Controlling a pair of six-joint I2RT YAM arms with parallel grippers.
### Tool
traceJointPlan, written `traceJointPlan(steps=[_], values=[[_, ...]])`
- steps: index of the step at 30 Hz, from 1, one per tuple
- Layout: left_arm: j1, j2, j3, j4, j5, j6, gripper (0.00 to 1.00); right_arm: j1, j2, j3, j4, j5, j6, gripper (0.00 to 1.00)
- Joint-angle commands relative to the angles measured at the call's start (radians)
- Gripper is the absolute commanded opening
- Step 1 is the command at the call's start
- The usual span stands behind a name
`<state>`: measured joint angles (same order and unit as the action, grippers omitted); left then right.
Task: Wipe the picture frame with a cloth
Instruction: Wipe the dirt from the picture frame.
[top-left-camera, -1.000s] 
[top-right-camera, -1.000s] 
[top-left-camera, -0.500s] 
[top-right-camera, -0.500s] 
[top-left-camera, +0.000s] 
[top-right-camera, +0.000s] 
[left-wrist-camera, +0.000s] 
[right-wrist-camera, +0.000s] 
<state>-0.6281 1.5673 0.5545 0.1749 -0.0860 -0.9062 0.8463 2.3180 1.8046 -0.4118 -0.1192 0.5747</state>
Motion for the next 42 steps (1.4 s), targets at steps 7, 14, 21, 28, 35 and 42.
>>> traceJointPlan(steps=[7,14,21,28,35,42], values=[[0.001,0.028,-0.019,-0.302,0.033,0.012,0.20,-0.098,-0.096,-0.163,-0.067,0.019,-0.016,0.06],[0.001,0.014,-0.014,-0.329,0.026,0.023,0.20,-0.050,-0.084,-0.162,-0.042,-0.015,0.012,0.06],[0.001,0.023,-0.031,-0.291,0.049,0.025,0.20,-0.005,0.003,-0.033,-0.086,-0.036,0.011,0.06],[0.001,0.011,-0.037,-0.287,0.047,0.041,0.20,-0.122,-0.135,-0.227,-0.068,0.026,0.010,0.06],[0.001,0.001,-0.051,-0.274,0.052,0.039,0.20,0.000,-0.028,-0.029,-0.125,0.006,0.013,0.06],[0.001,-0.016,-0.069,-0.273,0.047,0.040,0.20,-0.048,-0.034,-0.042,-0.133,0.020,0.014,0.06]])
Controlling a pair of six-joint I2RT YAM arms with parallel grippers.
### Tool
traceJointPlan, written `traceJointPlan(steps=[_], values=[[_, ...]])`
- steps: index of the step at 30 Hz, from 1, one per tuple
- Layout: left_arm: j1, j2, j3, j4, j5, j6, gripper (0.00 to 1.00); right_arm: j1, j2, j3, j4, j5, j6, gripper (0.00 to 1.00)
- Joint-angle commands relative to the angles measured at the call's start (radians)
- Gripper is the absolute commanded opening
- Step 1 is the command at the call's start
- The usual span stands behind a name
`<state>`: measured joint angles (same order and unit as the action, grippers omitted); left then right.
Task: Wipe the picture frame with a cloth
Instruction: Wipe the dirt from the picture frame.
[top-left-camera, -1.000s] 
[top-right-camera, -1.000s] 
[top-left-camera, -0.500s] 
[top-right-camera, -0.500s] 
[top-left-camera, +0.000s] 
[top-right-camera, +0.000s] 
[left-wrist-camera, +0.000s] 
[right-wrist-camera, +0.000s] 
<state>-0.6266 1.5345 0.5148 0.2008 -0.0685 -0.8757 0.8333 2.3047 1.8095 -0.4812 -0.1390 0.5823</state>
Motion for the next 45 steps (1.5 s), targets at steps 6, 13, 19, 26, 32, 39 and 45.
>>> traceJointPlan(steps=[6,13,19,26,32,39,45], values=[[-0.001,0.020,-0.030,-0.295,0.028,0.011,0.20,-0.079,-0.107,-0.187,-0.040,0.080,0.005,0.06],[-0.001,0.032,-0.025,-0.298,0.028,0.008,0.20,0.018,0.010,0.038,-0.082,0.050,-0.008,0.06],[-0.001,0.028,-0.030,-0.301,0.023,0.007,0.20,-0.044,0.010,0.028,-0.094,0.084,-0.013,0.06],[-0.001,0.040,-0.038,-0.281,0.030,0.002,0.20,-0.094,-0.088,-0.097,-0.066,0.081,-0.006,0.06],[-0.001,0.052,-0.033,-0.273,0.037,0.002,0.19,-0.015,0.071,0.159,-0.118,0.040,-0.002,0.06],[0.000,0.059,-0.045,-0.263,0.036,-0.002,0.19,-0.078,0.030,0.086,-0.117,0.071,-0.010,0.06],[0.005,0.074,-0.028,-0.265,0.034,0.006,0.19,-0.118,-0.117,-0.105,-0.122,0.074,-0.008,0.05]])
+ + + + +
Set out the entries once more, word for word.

Output of the exercise>
Controlling a pair of six-joint I2RT YAM arms with parallel grippers.
### Tool
traceJointPlan, written `traceJointPlan(steps=[_], values=[[_, ...]])`
- steps: index of the step at 30 Hz, from 1, one per tuple
- Layout: left_arm: j1, j2, j3, j4, j5, j6, gripper (0.00 to 1.00); right_arm: j1, j2, j3, j4, j5, j6, gripper (0.00 to 1.00)
- Joint-angle commands relative to the angles measured at the call's start (radians)
- Gripper is the absolute commanded opening
- Step 1 is the command at the call's start
- The usual span stands behind a name
`<state>`: measured joint angles (same order and unit as the action, grippers omitted); left then right.
Task: Wipe the picture frame with a cloth
Instruction: Wipe the dirt from the picture frame.
[top-left-camera, -1.000s] 
[top-right-camera, -1.000s] 
[top-left-camera, -0.500s] 
[top-right-camera, -0.500s] 
[top-left-camera, +0.000s] 
[top-right-camera, +0.000s] 
[left-wrist-camera, +0.000s] 
[right-wrist-camera, +0.000s] 
<state>-0.6281 1.5673 0.5545 0.1749 -0.0860 -0.9062 0.8463 2.3180 1.8046 -0.4118 -0.1192 0.5747</state>
Motion for the next 42 steps (1.4 s), targets at steps 7, 14, 21, 28, 35 and 42.
>>> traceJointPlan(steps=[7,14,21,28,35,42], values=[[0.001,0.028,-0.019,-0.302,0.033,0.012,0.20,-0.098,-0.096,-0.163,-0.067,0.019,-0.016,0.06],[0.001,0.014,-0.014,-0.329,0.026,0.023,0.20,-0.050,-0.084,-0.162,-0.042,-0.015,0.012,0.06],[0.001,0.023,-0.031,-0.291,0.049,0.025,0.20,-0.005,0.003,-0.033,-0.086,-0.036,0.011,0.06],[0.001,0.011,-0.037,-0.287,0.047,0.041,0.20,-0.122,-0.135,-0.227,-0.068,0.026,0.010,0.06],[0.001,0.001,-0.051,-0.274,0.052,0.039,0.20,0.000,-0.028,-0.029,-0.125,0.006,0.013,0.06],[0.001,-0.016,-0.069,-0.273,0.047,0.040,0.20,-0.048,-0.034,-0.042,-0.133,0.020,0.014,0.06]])
Controlling a pair of six-joint I2RT YAM arms with parallel grippers.
### Tool
traceJointPlan, written `traceJointPlan(steps=[_], values=[[_, ...]])`
- steps: index of the step at 30 Hz, from 1, one per tuple
- Layout: left_arm: j1, j2, j3, j4, j5, j6, gripper (0.00 to 1.00); right_arm: j1, j2, j3, j4, j5, j6, gripper (0.00 to 1.00)
- Joint-angle commands relative to the angles measured at the call's start (radians)
- Gripper is the absolute commanded opening
- Step 1 is the command at the call's start
- The usual span stands behind a name
`<state>`: measured joint angles (same order and unit as the action, grippers omitted); left then right.
Task: Wipe the picture frame with a cloth
Instruction: Wipe the dirt from the picture frame.
[top-left-camera, -1.000s] 
[top-right-camera, -1.000s] 
[top-left-camera, -0.500s] 
[top-right-camera, -0.500s] 
[top-left-camera, +0.000s] 
[top-right-camera, +0.000s] 
[left-wrist-camera, +0.000s] 
[right-wrist-camera, +0.000s] 
<state>-0.6266 1.5345 0.5148 0.2008 -0.0685 -0.8757 0.8333 2.3047 1.8095 -0.4812 -0.1390 0.5823</state>
Motion for the next 45 steps (1.5 s), targets at steps 6, 13, 19, 26, 32, 39 and 45.
>>> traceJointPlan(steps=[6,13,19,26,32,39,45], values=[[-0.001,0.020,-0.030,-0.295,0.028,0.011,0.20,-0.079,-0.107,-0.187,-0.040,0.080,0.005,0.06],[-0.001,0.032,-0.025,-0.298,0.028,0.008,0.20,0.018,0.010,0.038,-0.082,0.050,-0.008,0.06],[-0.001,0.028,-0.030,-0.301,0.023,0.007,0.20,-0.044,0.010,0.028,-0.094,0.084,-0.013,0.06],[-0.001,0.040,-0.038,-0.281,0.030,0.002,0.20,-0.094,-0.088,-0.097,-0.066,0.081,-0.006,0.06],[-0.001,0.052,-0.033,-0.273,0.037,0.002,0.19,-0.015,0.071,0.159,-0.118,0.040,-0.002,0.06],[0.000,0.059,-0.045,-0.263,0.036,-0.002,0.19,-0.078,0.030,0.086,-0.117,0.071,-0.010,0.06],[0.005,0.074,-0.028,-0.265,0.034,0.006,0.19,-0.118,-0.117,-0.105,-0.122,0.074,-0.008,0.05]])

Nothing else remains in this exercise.